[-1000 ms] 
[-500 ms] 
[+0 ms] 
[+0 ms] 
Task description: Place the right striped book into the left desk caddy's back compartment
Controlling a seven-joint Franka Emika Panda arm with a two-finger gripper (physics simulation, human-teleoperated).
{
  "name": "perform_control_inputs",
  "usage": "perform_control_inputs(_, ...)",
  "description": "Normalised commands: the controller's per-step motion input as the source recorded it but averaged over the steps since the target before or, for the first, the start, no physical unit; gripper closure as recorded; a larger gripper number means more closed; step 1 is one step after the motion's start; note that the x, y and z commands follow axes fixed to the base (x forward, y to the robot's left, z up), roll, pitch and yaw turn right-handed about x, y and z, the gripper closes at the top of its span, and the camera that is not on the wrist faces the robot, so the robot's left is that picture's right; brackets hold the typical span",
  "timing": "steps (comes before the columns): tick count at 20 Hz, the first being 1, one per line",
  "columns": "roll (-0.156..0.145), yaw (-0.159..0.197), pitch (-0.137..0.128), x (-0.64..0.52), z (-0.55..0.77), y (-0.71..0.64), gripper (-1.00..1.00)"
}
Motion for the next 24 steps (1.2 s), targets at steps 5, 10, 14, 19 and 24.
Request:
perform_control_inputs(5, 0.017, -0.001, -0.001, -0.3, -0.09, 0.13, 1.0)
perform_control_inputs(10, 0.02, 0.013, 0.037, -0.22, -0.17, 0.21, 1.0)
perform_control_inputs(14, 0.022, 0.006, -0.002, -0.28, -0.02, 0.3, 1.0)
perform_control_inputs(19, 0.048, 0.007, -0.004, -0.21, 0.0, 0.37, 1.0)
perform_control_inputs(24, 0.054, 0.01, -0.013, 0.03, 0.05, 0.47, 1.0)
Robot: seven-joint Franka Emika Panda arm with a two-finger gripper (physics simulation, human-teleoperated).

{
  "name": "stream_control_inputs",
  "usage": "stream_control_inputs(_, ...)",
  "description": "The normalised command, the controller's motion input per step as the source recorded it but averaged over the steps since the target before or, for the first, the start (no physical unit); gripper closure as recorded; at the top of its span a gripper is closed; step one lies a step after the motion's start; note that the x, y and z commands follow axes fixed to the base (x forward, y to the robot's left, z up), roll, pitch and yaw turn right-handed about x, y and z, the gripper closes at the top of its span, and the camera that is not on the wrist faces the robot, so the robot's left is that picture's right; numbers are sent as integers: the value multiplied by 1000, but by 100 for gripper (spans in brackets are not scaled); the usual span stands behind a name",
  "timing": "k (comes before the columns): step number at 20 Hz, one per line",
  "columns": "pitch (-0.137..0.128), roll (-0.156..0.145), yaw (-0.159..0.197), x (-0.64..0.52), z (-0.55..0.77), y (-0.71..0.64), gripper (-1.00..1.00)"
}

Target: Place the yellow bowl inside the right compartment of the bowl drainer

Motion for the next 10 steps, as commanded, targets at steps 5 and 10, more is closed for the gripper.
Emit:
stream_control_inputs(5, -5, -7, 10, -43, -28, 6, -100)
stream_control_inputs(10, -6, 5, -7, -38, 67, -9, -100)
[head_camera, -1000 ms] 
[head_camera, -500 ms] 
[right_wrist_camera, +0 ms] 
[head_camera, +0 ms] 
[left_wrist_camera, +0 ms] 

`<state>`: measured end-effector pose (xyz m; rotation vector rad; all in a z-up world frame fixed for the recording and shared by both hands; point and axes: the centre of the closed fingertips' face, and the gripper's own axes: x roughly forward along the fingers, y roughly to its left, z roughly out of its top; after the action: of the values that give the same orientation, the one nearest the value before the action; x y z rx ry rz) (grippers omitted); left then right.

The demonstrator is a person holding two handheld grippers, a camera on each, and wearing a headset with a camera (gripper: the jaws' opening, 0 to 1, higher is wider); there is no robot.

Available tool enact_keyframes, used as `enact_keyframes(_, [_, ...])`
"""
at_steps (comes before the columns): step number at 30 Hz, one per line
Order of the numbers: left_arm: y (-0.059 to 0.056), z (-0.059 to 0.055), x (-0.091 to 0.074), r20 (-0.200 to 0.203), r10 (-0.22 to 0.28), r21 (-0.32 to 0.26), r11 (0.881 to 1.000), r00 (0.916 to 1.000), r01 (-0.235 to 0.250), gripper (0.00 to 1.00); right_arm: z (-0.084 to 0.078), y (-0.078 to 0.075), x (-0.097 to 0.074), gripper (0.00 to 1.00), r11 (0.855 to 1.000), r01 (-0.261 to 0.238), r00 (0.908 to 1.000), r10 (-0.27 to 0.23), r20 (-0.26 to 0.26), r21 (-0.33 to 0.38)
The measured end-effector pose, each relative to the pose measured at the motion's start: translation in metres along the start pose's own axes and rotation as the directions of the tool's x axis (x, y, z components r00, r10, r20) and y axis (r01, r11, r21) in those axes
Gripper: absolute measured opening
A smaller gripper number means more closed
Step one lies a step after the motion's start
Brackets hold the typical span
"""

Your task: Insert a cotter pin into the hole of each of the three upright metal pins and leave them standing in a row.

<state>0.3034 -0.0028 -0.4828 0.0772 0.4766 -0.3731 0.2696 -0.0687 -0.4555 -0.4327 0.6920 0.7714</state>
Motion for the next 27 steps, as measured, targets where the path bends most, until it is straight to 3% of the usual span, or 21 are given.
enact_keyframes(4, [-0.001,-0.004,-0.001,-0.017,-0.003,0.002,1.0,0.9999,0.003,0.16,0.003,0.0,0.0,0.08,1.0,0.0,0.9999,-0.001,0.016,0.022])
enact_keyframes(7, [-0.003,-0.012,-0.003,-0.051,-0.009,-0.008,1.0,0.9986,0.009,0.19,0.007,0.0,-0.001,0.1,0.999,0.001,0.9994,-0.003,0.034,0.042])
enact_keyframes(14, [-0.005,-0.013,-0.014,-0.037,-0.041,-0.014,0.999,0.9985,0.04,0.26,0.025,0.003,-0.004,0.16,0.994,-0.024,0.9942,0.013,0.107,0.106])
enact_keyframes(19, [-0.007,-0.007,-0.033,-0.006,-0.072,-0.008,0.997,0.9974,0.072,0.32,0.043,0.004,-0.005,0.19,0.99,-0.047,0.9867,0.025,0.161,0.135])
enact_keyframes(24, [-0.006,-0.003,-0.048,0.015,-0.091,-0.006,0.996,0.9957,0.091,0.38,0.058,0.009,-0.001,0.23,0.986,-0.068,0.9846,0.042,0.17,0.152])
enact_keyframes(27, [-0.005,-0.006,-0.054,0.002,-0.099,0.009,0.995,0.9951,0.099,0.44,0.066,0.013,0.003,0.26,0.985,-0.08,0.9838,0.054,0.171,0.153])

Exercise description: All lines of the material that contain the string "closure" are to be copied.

Written solution:
  "description": "Normalised commands: the controller's per-step motion input as the source recorded it but averaged over the steps since the target before or, for the first, the start, no physical unit; gripper closure as recorded; a larger gripper number means more closed; step 1 is one step after the motion's start; note that the x, y and z commands follow axes fixed to the base (x forward, y to the robot's left, z up), roll, pitch and yaw turn right-handed about x, y and z, the gripper closes at the top of its span, and the camera that is not on the wrist faces the robot, so the robot's left is that picture's right; brackets hold the typical span",
  "description": "The normalised command, the controller's motion input per step as the source recorded it but averaged over the steps since the target before or, for the first, the start (no physical unit); gripper closure as recorded; at the top of its span a gripper is closed; step one lies a step after the motion's start; note that the x, y and z commands follow axes fixed to the base (x forward, y to the robot's left, z up), roll, pitch and yaw turn right-handed about x, y and z, the gripper closes at the top of its span, and the camera that is not on the wrist faces the robot, so the robot's left is that picture's right; numbers are sent as integers: the value multiplied by 1000, but by 100 for gripper (spans in brackets are not scaled); the usual span stands behind a name",

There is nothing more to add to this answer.